2. If you want an open casket, make sure that your family knows this so they can prepare themselves emotionally for the ceremony.
3. If there is any sort of religious tradition that needs to be honored, let your family know so they can plan accordingly.
You Can Set Aside Funds to Cover the Cost of Your Funeral
When you put your final arrangement preferences in writing, you can do so knowing that your family is prepared for any expenses that may come up. Whether it’s a simple burial or a more elaborate affair, having your final arrangements pre-planned means that there won’t be any unexpected expenses that could cause stress during this difficult time. The cost of funerals fluctuates depending on where you live and what type of service or ceremony you choose, but it’s important to know that your family can plan ahead, so a sudden bill doesn’t catch them off guard at an already difficult time.
It Helps Your Family Avoid Tough Decisions During a Time of Grief
When you’re gone, your family will be in a state of shock and grief. They may have trouble making important decisions at the time of your death, especially if they’ve never had to do it before. It’s important to put your final arrangements in writing so that your family is not left struggling with what to do in the aftermath of your death.
If you don’t leave instructions for them, they’ll have to decide whether or not to use an urn or bury you in a casket—and whether or not to have a funeral service.

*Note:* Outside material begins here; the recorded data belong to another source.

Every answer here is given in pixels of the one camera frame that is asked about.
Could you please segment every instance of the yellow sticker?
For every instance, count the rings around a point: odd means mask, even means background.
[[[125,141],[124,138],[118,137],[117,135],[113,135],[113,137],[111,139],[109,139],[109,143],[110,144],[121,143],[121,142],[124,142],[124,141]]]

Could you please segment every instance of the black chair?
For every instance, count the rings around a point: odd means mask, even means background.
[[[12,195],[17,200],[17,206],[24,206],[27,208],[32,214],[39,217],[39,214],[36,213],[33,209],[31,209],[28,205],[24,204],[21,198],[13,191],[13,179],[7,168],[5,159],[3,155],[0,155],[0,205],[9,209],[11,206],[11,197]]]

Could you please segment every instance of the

They may also have to choose between cremation and burial and what kind of casket or urn they want for you.
If you don’t tell them where you want your ashes kept after the cremation, they’ll have to make more decisions about what will happen to them after their death. They might also be forced into making difficult choices about how best to honor your memory.

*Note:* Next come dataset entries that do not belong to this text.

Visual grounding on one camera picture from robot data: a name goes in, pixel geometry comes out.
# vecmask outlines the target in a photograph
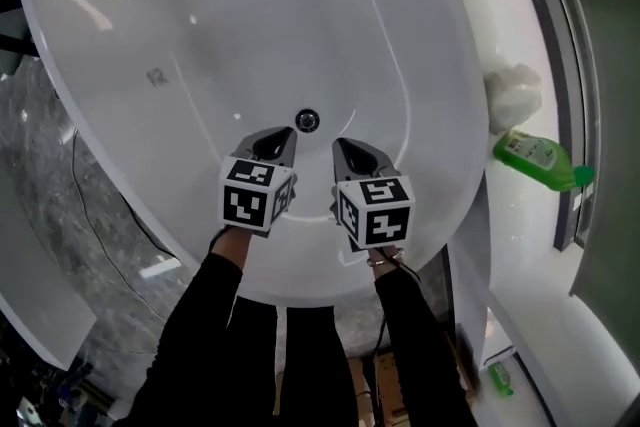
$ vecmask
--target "bracelet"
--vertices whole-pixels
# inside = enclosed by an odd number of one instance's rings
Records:
[[[385,256],[383,256],[382,260],[371,260],[371,258],[367,259],[367,265],[369,267],[378,267],[379,265],[383,265],[385,263],[392,263],[389,260],[397,260],[399,258],[402,258],[404,256],[404,249],[402,249],[401,247],[398,248],[398,252],[393,255],[393,256],[387,256],[385,258]]]

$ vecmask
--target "person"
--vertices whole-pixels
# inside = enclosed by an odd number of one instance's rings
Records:
[[[114,425],[359,424],[332,307],[287,309],[280,415],[273,416],[276,308],[236,299],[252,235],[228,227],[211,242],[128,417]],[[399,256],[395,247],[369,251],[410,423],[476,425],[446,339]]]

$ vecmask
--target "gray tile floor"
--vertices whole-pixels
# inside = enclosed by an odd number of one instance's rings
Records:
[[[0,158],[12,170],[36,235],[98,317],[80,356],[94,365],[91,379],[96,385],[131,400],[153,361],[162,319],[193,271],[180,267],[150,279],[140,277],[140,269],[158,262],[158,250],[78,135],[76,176],[105,256],[72,179],[73,129],[41,61],[25,58],[14,76],[0,81]],[[441,259],[434,258],[420,274],[432,310],[445,313],[449,305]],[[284,309],[281,313],[277,369],[285,358]],[[336,326],[348,355],[373,349],[381,320],[377,297],[336,305]]]

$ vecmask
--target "white plastic bag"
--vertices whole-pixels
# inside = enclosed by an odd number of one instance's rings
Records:
[[[499,134],[523,123],[542,107],[541,82],[525,64],[485,75],[491,133]]]

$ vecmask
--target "bottle label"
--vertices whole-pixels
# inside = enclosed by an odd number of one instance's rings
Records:
[[[514,135],[505,149],[546,171],[551,170],[556,163],[556,151],[547,146],[544,140],[536,137]]]

If there’s no plan in place and no one has thought about what they want to be done with their remains when they die, they might end up having an expensive funeral that wasn’t necessary—or worse: no funeral at all.
It Helps You Clarify Your Wishes
When you’re making your final arrangements, you might have a lot of thoughts running through your head. You might have some wishes that need clarifying—like what you want to wear in the casket or who you want to be with when you say goodbye. It’s hard to know how to put those thoughts into words, especially when they’re so personal and emotional. But don’t worry: just because it’s difficult doesn’t mean you shouldn’t try.
The more clearly you can explain what you want and why, the better for everyone involved. Your friends and family will know exactly what to do for the service and funeral, which means less stress for them and you during this difficult time. If something does go wrong with your arrangement preferences, there won’t be any misunderstandings about what was meant or intended by any particular decision on your part.
We are all going to die. When we die, our final arrangements are planned for us by others: who will be at the funeral, what stories will be shared about us; where we’ll be buried, etc. We’re all focused on making end-of-life plans. This makes it important to discuss final arrangements with your loved ones and put your final arrangements in writing.